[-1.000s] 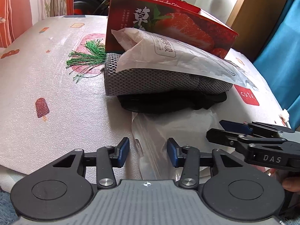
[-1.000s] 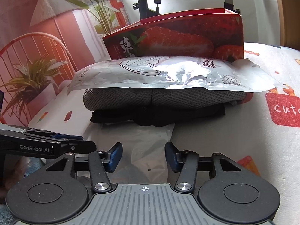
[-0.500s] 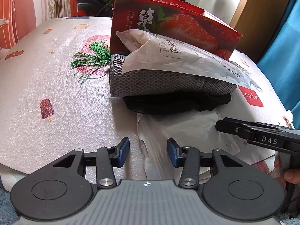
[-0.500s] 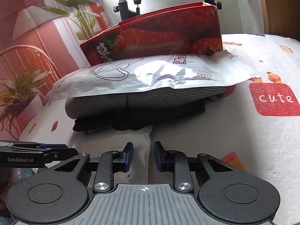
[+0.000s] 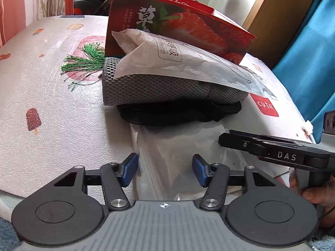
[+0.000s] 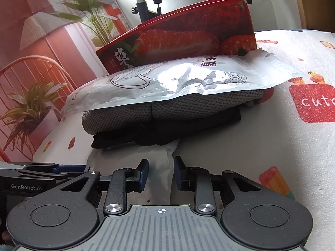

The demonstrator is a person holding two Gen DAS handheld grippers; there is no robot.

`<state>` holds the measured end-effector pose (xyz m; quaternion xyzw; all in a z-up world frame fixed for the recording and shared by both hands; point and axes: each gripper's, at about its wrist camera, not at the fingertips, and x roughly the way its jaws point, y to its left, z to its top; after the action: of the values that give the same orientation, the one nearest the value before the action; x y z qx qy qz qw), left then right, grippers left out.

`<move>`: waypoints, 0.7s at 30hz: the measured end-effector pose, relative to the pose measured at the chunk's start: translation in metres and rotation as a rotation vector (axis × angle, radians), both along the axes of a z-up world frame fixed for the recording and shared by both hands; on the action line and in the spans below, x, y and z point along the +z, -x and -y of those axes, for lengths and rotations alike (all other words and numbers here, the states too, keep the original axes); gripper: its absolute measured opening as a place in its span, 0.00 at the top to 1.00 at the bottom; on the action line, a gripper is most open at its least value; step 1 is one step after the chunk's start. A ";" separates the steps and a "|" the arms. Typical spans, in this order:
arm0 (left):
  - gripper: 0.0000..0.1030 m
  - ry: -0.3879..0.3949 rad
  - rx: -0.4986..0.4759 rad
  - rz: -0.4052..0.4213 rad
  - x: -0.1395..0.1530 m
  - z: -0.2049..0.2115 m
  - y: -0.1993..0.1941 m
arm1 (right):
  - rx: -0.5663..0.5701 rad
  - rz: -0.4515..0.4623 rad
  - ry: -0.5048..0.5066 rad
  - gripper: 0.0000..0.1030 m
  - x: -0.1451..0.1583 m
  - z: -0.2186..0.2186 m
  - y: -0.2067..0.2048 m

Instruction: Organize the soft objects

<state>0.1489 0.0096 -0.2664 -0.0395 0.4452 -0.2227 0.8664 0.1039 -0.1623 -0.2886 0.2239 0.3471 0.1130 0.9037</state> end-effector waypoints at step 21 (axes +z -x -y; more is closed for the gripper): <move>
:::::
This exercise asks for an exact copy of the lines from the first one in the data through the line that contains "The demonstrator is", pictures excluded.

:: Output ::
[-1.000s] 
[-1.000s] 
[-0.500s] 
[-0.500s] 
[+0.000s] 
[+0.000s] 

The demonstrator is a person holding two Gen DAS handheld grippers; there is no robot.

What was asked now has a complete answer.